> **Problem description**
Working from the records below, repeat exactly the lines starting at the line that contains "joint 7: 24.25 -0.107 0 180" and ending at the line that contains "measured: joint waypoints", inclusive.

> **Source material**
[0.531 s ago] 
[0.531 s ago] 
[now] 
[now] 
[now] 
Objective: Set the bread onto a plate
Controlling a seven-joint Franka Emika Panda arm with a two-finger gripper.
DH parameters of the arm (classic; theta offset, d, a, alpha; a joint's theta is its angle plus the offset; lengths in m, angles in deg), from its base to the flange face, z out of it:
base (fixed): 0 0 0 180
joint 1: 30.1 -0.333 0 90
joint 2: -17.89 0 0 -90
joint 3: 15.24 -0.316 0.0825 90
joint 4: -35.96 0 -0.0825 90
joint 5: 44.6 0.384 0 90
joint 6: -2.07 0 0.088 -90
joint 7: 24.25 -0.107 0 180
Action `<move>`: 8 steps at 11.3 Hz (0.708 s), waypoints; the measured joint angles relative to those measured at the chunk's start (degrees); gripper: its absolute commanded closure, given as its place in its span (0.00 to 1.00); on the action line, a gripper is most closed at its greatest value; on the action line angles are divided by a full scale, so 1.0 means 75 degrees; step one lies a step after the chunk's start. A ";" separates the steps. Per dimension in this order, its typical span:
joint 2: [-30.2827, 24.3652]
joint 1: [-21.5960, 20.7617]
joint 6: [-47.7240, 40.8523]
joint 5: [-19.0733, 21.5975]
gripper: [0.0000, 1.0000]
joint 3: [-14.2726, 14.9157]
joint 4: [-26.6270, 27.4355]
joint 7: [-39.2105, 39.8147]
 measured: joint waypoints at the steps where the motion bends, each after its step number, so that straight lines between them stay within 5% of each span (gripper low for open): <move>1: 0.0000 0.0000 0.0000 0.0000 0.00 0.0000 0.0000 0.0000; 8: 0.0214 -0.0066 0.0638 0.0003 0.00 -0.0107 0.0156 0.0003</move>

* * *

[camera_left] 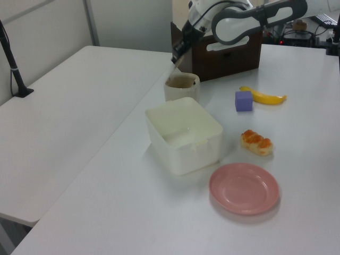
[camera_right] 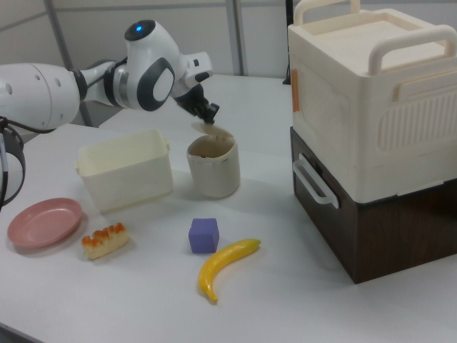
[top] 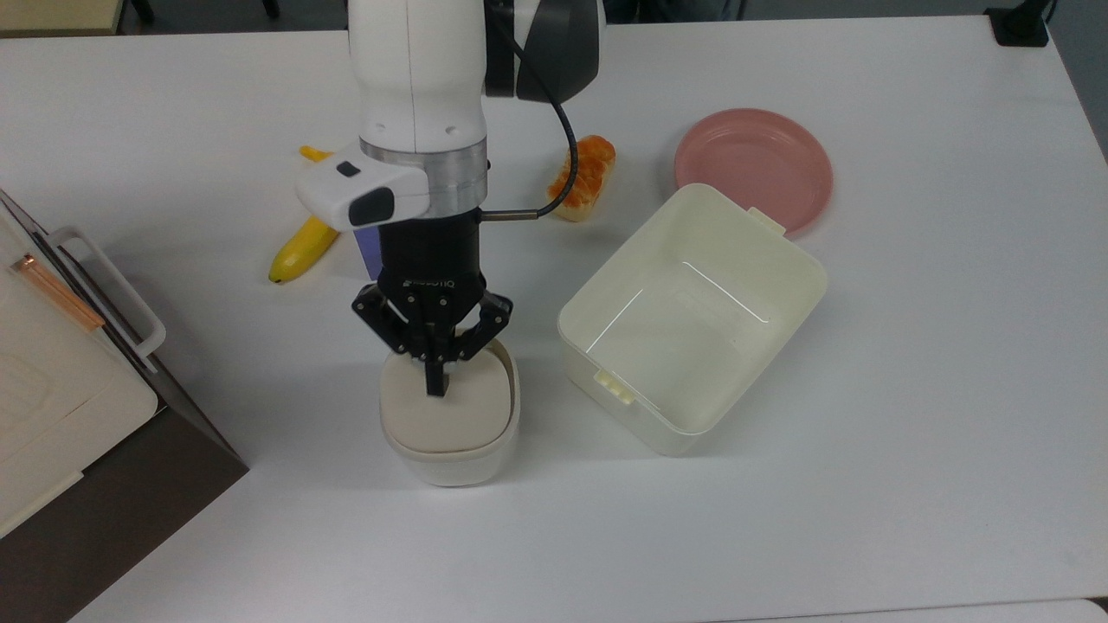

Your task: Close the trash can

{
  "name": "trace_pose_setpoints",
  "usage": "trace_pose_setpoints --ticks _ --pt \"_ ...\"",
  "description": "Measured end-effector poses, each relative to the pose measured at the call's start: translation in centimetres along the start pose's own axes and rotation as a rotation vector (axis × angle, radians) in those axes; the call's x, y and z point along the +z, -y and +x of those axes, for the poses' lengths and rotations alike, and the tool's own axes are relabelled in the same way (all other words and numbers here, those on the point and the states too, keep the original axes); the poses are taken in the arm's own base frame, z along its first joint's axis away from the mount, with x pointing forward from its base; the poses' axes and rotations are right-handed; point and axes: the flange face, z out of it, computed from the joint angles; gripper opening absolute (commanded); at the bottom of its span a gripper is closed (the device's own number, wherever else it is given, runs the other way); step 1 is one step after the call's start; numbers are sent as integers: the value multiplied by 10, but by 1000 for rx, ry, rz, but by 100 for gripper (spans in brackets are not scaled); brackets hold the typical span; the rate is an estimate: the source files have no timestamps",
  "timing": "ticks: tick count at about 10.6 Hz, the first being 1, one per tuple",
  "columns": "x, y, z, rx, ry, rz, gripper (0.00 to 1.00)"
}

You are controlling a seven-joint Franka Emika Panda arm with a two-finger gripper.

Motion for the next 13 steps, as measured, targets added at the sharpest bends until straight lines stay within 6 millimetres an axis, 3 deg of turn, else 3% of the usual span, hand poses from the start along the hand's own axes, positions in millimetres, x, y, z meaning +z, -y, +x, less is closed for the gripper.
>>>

> **Written response**
joint 7: 24.25 -0.107 0 180
Action `<move>`: 8 steps at 11.3 Hz (0.708 s), waypoints; the measured joint angles relative to those measured at the chunk's start (degrees); gripper: its absolute commanded closure, given as its place in its span (0.00 to 1.00); on the action line, a gripper is most closed at its greatest value; on the action line angles are divided by a full scale, so 1.0 means 75 degrees; step one lies a step after the chunk's start. A ";" separates the steps. Per dimension in this order, its typical span:
joint 2: [-30.2827, 24.3652]
joint 1: [-21.5960, 20.7617]
joint 6: [-47.7240, 40.8523]
joint 5: [-19.0733, 21.5975]
gripper: [0.0000, 1.0000]
joint 3: [-14.2726, 14.9157]
joint 4: [-26.6270, 27.4355]
joint 7: [-39.2105, 39.8147]
 measured: joint waypoints at the steps where the motion bends, each after its step number, so that straight lines between them stay within 5% of each span (gripper low for open): <move>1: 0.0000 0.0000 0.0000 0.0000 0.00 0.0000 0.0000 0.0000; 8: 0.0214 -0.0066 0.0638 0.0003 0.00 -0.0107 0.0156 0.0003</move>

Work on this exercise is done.